■ REQUIRED ACTION:
Omit every picture and write out the rest of the records exactly.

■ INFORMATION SHOWN:
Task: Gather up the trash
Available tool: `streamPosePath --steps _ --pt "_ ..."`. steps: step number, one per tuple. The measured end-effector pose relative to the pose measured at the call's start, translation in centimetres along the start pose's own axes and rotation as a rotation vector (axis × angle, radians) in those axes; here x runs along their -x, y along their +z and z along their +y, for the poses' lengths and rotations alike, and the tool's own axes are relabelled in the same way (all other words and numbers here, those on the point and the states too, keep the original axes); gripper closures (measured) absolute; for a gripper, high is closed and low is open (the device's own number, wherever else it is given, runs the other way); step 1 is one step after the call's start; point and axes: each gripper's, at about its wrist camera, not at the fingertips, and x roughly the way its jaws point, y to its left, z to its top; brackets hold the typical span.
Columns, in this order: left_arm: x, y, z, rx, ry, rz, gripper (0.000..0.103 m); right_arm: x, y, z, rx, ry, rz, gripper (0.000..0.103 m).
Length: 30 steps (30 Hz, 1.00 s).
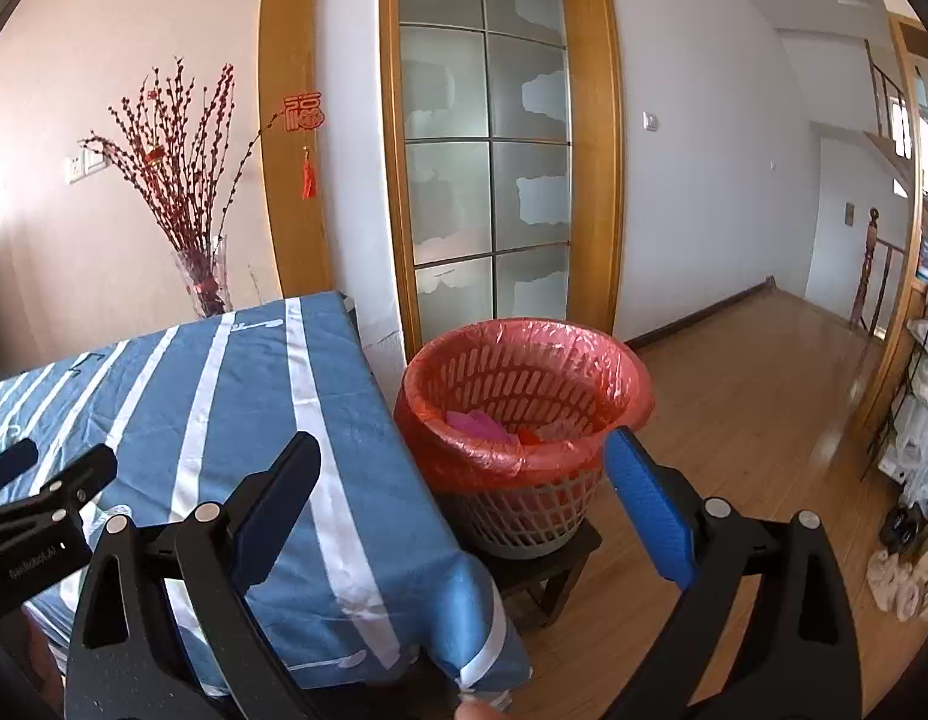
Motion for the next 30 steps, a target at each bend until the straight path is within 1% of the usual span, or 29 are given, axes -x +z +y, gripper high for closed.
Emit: streamPosePath --steps 4,8,16,30 --pt "0.6 -0.7 0.6 0.029 0.005 0.003 0.004 0.8 -0.5 0.1 -0.014 -0.003 -0.002 0.008" --pt "1.2 -1.1 0.9 0.044 0.015 -0.011 0.004 1.4 -0.7 0.1 -0.017 -0.021 -0.01 0.008" --pt "2.0 -1.6 0.9 0.035 0.043 -0.032 0.004 1.5 -1.4 0.0 -0.023 -0.038 0.011 0.008" --pt "2.1 -2.1 0.6 0.022 0.07 -0.03 0.004 1.3 -2.4 -0.1 -0.013 -0.075 0.039 0.008"
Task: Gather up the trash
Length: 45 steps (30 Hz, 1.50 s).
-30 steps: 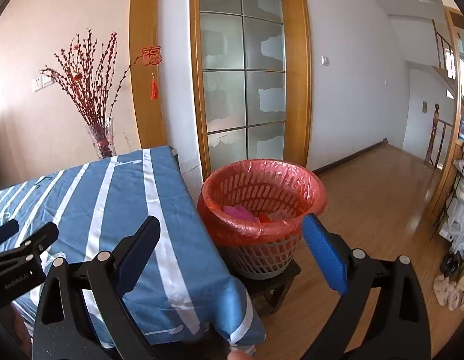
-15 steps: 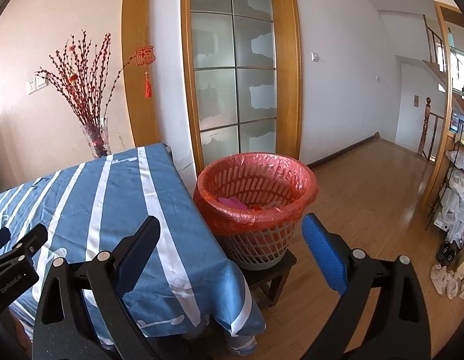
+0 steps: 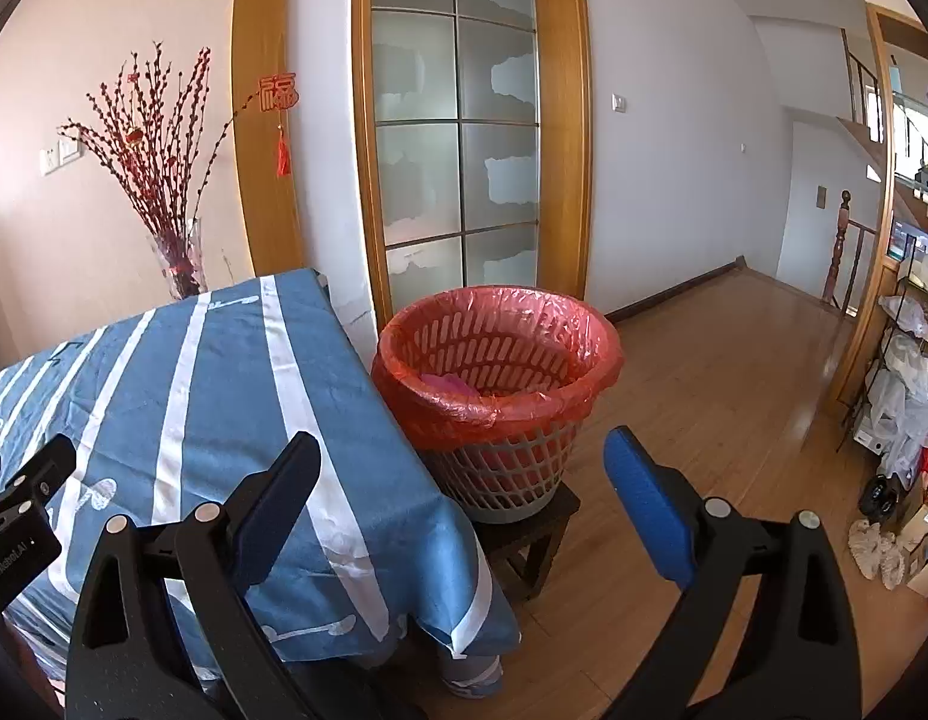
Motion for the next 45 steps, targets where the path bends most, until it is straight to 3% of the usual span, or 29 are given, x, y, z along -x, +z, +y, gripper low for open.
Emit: streamPosePath --steps 45 --pt "0.9 0.1 0.6 0.022 0.02 -0.046 0.004 0.0 0.1 1.2 0.015 0.014 0.011 0.008"
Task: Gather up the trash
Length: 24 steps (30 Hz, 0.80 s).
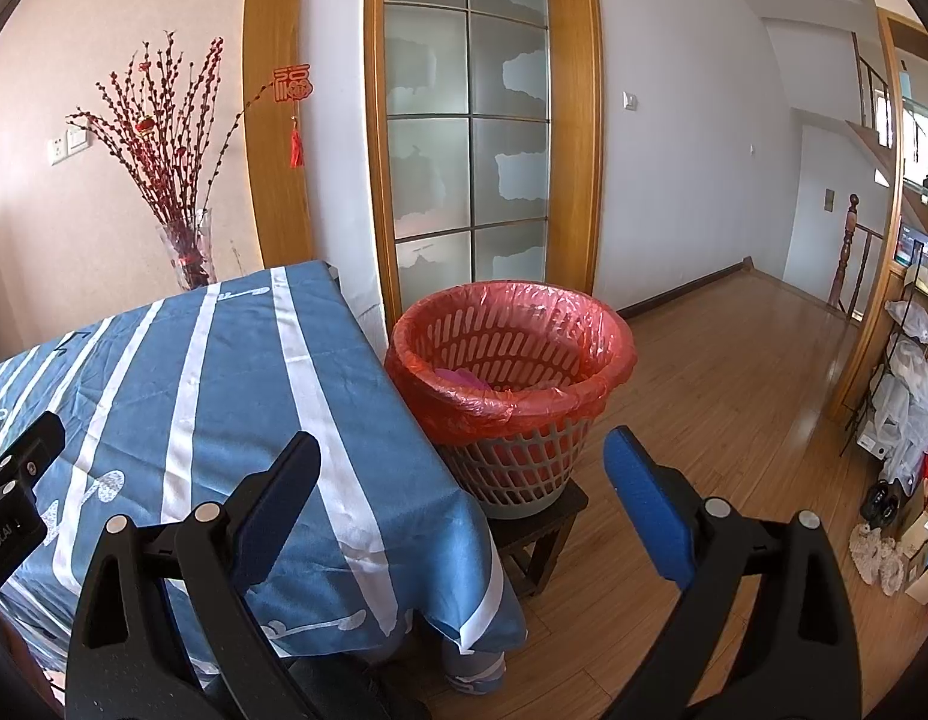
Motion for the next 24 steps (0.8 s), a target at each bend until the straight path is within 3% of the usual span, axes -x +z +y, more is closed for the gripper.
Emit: streamPosePath --steps 24 --pt "-0.09 -0.16 -0.1 0.001 -0.003 0.007 0.004 -0.09 -0.19 -0.02 -0.002 0.0 0.004 0.008"
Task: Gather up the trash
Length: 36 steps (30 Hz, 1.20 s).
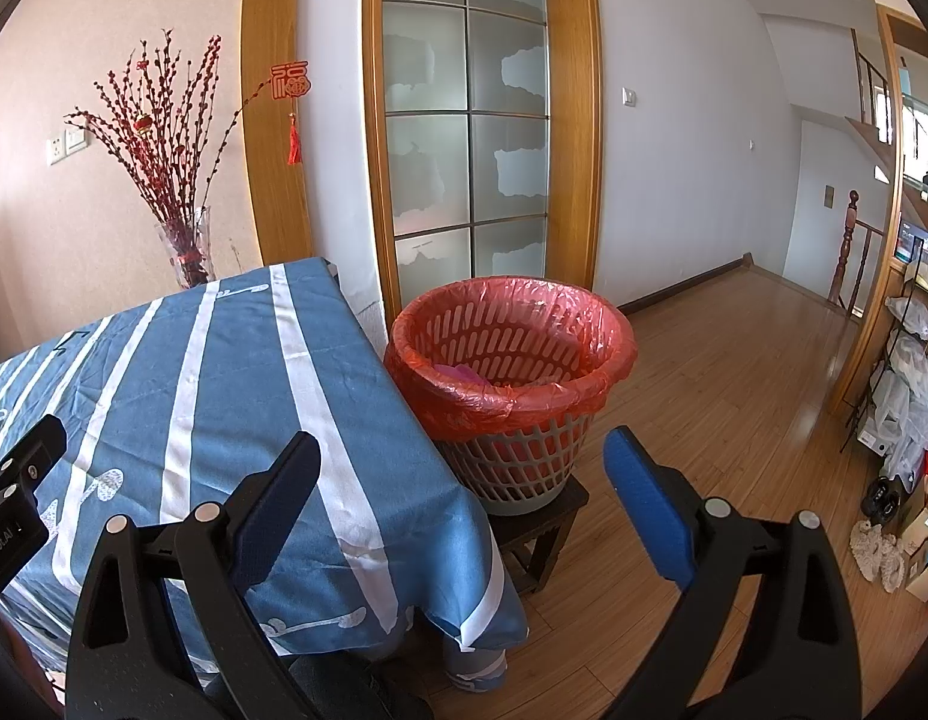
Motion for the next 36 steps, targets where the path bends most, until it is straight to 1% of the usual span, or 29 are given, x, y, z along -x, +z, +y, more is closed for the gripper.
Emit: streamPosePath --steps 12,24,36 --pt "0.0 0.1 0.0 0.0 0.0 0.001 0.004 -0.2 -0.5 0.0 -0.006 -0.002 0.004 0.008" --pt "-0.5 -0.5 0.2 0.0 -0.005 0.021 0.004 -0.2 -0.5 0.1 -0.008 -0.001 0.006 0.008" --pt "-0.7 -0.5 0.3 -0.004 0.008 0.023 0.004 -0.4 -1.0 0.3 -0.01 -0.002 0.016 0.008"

■ EXERCISE RESPONSE:
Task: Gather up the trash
Available tool: `streamPosePath --steps _ --pt "_ ..."`. steps: step number, one per tuple. The measured end-effector pose relative to the pose measured at the call's start, translation in centimetres along the start pose's own axes and rotation as a rotation vector (axis × angle, radians) in those axes; here x runs along their -x, y along their +z and z along their +y, for the poses' lengths and rotations alike, and the tool's own axes are relabelled in the same way (all other words and numbers here, those on the point and the states too, keep the original axes); gripper closures (measured) absolute; for a gripper, high is closed and low is open (the device's own number, wherever else it is given, runs the other way); step 1 is one step after the call's start; point and axes: each gripper's, at about its wrist camera, not at the fingertips, and x roughly the way its jaws point, y to its left, z to its top; brackets hold the typical span.
Columns, in this order: left_arm: x, y, z, rx, ry, rz, gripper (0.000..0.103 m); right_arm: x, y, z, rx, ry, rz, gripper (0.000..0.103 m).
Length: 30 steps (30 Hz, 1.00 s).
Motion for the next 30 steps, a target at each bend until the straight path is within 1% of the usual span, or 29 are given, axes -x +z +y, gripper high for closed.
Emit: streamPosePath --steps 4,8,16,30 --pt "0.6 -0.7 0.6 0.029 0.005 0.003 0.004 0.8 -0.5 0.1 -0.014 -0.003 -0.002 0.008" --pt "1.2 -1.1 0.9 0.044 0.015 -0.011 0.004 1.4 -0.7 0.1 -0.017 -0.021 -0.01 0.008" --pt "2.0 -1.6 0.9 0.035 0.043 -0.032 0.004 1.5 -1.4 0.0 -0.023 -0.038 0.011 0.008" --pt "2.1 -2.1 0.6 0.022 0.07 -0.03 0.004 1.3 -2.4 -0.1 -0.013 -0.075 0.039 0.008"
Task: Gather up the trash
Length: 45 steps (30 Hz, 1.50 s).
-30 steps: 
-15 steps: 
+0 steps: 
Motion for the next 45 steps, targets where the path bends most, until it is straight to 3% of the usual span, or 29 are given, x, y, z along -x, +z, +y, gripper low for open.
Emit: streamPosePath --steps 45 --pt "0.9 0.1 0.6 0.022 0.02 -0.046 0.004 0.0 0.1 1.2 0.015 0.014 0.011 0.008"
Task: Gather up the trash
Length: 24 steps (30 Hz, 0.80 s).
Motion for the next 24 steps (0.8 s), a target at each bend until the straight path is within 3% of the usual span, axes -x +z +y, more is closed for the gripper.
Emit: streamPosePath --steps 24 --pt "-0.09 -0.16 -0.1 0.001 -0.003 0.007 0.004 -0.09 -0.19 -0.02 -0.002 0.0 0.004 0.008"
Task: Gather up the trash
Length: 36 steps (30 Hz, 1.20 s).
Motion for the next 36 steps, targets where the path bends most, until it is straight to 1% of the usual span, or 29 are given, x, y, z along -x, +z, +y, more is closed for the gripper.
Emit: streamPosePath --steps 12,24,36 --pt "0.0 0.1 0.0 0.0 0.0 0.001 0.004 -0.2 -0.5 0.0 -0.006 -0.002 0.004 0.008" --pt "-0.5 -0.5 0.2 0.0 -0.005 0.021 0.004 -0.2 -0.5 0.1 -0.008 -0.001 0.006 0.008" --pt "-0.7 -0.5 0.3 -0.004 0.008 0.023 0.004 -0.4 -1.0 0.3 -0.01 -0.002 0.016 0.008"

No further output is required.